You could keep the POA to help out with financial and extreme medical decsions. However, your Mom needs another placement and you need your sanity back. Caring for your parent does not mean that it has to be in such close proximity. On your own, start collecting information about ALFs and NHs and visit them. Get recommendations from doctors, friends, and others who have parents in these facilities. Then you are armed with some concrete ideas and plans.
Everyone wants to stay in their home until the end...not a realistic result for most people.
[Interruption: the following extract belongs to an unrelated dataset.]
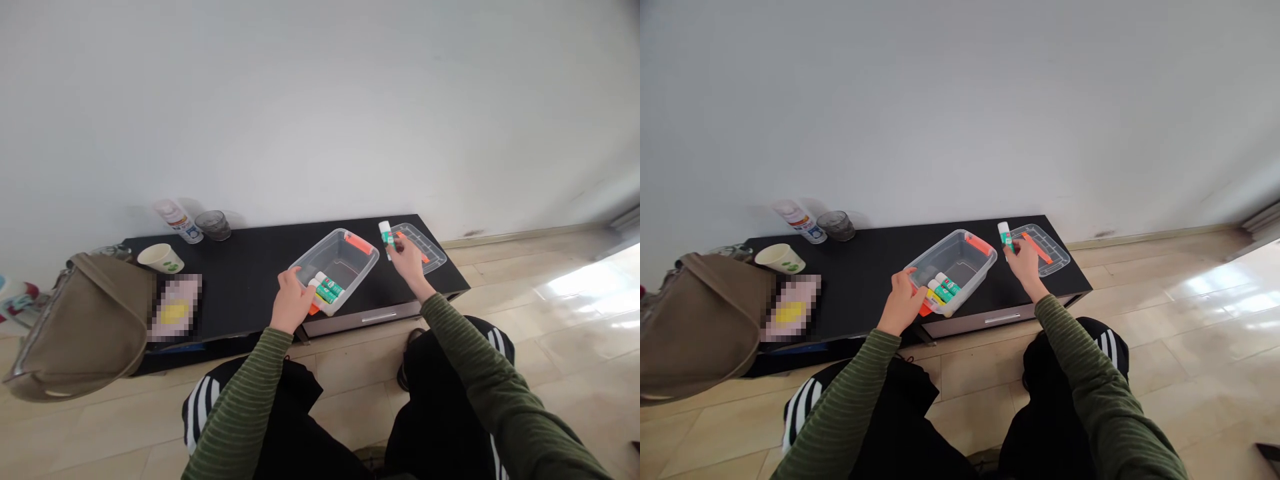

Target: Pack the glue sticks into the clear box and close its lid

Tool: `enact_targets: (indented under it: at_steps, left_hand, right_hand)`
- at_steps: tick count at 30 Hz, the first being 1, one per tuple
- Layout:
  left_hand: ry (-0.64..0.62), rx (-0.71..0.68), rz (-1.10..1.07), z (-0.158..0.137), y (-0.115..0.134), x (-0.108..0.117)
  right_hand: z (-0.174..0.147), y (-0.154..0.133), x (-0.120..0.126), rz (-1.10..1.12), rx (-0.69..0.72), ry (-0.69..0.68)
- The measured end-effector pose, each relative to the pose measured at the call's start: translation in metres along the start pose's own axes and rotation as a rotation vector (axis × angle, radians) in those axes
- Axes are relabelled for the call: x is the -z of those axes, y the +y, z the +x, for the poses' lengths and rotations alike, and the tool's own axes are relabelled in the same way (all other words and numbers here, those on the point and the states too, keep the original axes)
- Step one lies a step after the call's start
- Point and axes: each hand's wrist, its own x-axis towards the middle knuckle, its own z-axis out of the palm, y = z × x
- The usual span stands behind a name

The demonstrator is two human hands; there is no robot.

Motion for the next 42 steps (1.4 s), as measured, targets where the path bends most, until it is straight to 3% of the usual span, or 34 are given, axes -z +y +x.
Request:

Once you find a good fit for her, start the ball rolling, make a timeline, and keep reinforcing to your Mom what a good idea it is. Once she sees that you are not backing down, hopefully she will focus on her new life. And you can go back to being the caring daughter.
Even in the best circumstances, I think that it is very hard to combine two households; whether that be having a parent or adult children (and their children) move into your home.
I don't think you are trying to escape the requirements of having the POA, but the day-to-day care of a seriously ill parent who needs more medical and physical care than you can provide.
Good luck...let us know that you made one small change toward your goals.
Are you afraid that your mother will withdraw the POA she has granted you and put it in the hands of a less suitable person? I suppose that if she is "in her right mind" she has the legal right to do that. Or are you wishing to hand it off? As Lilli says, it does not obligate you to any particular course of action, just to make decisions on her behalf (or hopefully to carry out decisions she has made ahead of time) in the event she cannot make the decisions herself.

Which brings up the question of her mental state. Does she have cognitive impairment? Dementia? Do you think she is still capable of making decisions?

Who would she have for POA if she revokes it from you?